··· Input material

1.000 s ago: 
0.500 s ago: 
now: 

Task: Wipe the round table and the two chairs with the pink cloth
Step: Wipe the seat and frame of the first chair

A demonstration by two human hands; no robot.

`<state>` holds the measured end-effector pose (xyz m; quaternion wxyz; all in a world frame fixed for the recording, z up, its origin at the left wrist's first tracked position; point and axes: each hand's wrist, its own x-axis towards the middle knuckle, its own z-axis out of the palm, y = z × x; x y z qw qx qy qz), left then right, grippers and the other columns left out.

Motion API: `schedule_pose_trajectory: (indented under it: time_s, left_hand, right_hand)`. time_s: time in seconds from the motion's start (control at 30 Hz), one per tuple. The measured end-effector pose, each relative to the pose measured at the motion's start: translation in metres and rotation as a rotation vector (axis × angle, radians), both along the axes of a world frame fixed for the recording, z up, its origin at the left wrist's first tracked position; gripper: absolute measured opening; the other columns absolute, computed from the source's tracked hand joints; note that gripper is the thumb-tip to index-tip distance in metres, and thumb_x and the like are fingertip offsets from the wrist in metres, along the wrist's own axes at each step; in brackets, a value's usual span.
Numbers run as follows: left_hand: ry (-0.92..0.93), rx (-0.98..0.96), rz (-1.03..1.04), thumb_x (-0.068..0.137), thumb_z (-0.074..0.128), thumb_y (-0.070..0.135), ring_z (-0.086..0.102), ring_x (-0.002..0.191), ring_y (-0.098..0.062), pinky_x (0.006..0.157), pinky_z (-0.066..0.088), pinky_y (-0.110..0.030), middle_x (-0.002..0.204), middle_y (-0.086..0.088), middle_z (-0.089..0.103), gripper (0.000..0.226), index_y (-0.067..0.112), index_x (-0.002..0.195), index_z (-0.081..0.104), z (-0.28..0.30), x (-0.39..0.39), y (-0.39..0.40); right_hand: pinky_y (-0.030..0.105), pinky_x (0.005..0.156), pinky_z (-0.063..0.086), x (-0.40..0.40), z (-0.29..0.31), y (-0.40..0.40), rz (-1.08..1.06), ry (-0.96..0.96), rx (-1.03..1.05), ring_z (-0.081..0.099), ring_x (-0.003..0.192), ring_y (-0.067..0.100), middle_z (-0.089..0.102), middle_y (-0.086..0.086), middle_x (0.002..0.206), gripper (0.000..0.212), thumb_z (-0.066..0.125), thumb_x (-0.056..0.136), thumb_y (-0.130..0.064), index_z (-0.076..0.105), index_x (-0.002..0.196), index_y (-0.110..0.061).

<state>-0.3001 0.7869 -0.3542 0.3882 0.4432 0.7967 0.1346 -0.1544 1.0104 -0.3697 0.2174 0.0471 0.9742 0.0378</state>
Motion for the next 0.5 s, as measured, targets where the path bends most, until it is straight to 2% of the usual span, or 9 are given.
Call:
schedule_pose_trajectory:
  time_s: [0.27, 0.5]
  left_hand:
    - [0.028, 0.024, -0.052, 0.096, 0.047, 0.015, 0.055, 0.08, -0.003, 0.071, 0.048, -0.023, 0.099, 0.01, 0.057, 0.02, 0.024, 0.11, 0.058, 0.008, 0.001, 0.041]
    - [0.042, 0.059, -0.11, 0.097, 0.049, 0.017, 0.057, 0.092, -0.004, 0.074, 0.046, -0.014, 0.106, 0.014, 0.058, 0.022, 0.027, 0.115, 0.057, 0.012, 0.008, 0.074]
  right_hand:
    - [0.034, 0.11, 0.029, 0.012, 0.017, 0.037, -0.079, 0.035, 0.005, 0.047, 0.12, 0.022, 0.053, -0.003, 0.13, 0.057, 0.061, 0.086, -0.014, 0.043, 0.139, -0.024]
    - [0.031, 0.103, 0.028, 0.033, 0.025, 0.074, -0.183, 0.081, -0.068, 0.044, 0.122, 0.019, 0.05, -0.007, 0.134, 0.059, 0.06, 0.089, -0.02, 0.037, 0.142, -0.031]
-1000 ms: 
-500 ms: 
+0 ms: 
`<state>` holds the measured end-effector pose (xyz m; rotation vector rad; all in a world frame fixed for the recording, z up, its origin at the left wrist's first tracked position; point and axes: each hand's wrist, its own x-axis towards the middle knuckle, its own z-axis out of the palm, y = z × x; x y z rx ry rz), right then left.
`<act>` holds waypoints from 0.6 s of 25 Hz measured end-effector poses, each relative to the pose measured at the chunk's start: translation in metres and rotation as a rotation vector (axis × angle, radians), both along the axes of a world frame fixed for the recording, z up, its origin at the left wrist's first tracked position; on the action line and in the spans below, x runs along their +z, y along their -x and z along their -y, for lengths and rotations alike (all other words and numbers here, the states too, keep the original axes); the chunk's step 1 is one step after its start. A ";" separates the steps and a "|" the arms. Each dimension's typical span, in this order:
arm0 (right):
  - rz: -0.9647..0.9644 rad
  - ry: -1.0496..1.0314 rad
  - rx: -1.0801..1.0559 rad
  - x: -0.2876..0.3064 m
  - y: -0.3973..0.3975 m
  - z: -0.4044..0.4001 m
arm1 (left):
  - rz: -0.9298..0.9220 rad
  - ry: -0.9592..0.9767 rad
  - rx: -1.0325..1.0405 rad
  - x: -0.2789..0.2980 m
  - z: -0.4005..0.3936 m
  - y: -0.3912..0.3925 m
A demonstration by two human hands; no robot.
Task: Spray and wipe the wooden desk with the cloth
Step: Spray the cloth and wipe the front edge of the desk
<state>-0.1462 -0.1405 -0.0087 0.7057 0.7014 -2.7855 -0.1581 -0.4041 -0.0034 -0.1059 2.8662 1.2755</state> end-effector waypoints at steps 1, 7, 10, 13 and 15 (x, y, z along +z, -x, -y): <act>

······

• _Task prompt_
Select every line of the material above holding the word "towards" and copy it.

• _Output for this exercise_
`<state>` holds the measured end-effector pose (xyz m; quaternion wxyz; all in a world frame fixed for the recording, z up, its origin at the left wrist's first tracked position; point and axes: each hand's wrist, its own x-axis towards the middle knuckle, its own z-axis out of the palm, y = z × x; x y z qw qx qy qz), left then right, grippers and the other columns left out.
`<state>` holds the measured end-effector pose (xyz m; rotation vector rad; all in a world frame fixed for the recording, z up, its origin at the left wrist's first tracked position; point and axes: each hand's wrist, its own x-axis towards the middle knuckle, its own z-axis out of the palm, y = z × x; x y z rx ry rz), right then left.

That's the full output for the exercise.